Illustration by Team Macho

Illustration by Team Macho

Adam Robert Brunt was born on Jan. 31, 1985, in Bowmanville, Ont., to Christy and Al Brunt, who worked for the Ontario government in the accounting and IT departments, respectively. Adam was their middle child: His older sister, Ashlee, was born in 1983 and his younger brother, Tyler, was born in 1987.

Adam was an inquisitive child. As a toddler, he tried to join the adults in a game of baseball. “He would watch very intensely and, the minute he was able, he played around with a ball any chance he had. I’m pretty sure ‘baseball’ was the first word that came out of his little mouth,” Al says.

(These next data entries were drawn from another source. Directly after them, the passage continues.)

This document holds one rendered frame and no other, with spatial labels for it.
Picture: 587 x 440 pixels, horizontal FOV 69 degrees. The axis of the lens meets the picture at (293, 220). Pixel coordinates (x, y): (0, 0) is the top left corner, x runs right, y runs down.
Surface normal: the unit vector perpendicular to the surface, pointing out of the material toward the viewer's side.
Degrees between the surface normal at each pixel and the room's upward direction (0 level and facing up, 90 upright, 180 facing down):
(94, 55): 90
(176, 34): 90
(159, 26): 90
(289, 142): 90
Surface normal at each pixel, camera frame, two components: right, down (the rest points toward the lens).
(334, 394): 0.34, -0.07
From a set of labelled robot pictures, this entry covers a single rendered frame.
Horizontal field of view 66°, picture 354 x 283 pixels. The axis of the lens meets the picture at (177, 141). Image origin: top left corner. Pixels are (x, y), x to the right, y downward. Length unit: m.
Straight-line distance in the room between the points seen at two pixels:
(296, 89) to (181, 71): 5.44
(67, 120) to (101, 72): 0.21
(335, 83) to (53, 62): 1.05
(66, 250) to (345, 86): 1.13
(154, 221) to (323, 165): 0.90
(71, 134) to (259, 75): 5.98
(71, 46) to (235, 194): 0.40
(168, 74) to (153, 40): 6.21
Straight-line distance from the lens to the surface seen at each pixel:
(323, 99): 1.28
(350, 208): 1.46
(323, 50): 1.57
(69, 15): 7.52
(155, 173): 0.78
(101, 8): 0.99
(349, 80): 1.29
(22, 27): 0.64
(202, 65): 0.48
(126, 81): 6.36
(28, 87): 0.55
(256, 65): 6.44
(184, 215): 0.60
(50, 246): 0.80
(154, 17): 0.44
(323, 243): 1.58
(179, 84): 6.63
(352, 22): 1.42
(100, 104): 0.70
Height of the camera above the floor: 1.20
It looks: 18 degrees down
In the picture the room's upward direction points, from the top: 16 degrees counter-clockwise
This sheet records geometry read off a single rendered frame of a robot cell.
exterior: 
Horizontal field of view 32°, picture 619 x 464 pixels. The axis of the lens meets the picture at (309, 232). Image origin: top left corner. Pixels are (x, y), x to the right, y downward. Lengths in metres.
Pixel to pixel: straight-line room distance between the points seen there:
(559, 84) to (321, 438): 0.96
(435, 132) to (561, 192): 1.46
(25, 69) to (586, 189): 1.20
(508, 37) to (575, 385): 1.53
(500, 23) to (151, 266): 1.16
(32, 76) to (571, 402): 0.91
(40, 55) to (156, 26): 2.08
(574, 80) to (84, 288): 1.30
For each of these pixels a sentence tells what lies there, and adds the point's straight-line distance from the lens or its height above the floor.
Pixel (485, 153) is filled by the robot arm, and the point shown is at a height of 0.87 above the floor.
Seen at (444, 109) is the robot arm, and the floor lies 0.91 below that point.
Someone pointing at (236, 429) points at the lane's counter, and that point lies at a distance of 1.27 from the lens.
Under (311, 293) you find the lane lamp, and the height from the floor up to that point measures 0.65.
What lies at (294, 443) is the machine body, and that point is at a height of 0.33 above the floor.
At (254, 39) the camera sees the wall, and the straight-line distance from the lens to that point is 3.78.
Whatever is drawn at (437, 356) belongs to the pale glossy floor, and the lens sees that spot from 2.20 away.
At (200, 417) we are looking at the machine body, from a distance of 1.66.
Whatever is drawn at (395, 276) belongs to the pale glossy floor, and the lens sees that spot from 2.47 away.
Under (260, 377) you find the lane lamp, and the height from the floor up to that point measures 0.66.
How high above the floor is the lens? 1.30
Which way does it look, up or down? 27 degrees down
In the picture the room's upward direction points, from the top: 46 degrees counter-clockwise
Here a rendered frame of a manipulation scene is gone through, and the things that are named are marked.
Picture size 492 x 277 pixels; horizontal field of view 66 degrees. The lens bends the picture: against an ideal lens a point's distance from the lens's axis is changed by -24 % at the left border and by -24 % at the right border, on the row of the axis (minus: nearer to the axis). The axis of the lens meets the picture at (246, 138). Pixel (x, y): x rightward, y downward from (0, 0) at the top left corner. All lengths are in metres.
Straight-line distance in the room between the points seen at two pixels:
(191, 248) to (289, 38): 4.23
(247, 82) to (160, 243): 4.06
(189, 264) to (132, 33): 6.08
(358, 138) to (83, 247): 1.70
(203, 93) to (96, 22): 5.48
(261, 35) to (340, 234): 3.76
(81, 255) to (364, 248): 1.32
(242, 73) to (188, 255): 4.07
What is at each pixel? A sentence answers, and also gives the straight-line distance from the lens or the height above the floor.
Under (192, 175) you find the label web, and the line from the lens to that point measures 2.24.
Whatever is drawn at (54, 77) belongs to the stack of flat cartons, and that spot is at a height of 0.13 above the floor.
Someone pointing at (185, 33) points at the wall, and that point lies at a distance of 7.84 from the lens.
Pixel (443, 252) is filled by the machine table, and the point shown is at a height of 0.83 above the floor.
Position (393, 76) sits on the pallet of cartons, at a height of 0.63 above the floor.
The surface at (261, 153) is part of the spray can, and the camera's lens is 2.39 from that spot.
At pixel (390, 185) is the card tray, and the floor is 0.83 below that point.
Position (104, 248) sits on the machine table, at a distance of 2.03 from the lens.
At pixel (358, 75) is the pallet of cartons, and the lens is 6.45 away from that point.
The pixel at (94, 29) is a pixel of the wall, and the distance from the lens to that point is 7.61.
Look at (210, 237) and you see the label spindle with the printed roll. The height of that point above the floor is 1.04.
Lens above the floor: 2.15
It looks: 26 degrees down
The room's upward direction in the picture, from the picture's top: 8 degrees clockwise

Surrounded by uncles and cousins who were carpenters, Adam loved to peruse the Canadian Tire catalogue, even at the age of three, before he could read. He was a hands-on kid who always wanted to help out, says Al. “He’d just grab our tools and try to use them and, most of the time, he actually used them properly. Adam was always on a mission to do something well.”

One day, at the age of four, Adam came inside after playing in the backyard and every pocket of his jean jacket was brimming with dew worms. He desperately wanted to keep them, but his parents made him put them back. “From then on, he was all about finding little critters to call his own,” says Al. A few years later, Adam become more concerned with helping wildlife stay out of danger. When Adam was seven, the Brunts started spending the summers at their trailer on Pigeon Lake, in the Kawarthas. Every morning, he would head out to the nearby park with a plastic bucket to remove any snapping turtles in the area that sometimes preyed on the baby ducklings that lived there. He couldn’t bear the thought of the ducklings losing their lives that way.

As children, Adam and his siblings would often clash and get into petty arguments. But that started to change as they grew up. One night in high school, Ashlee came home from a date and Adam went and sat in her date’s car to have a stern chat. “He told the guy to treat me right and be respectful,” says Ashlee. “I’m older, but it was like he was a big brother, always trying to protect me.”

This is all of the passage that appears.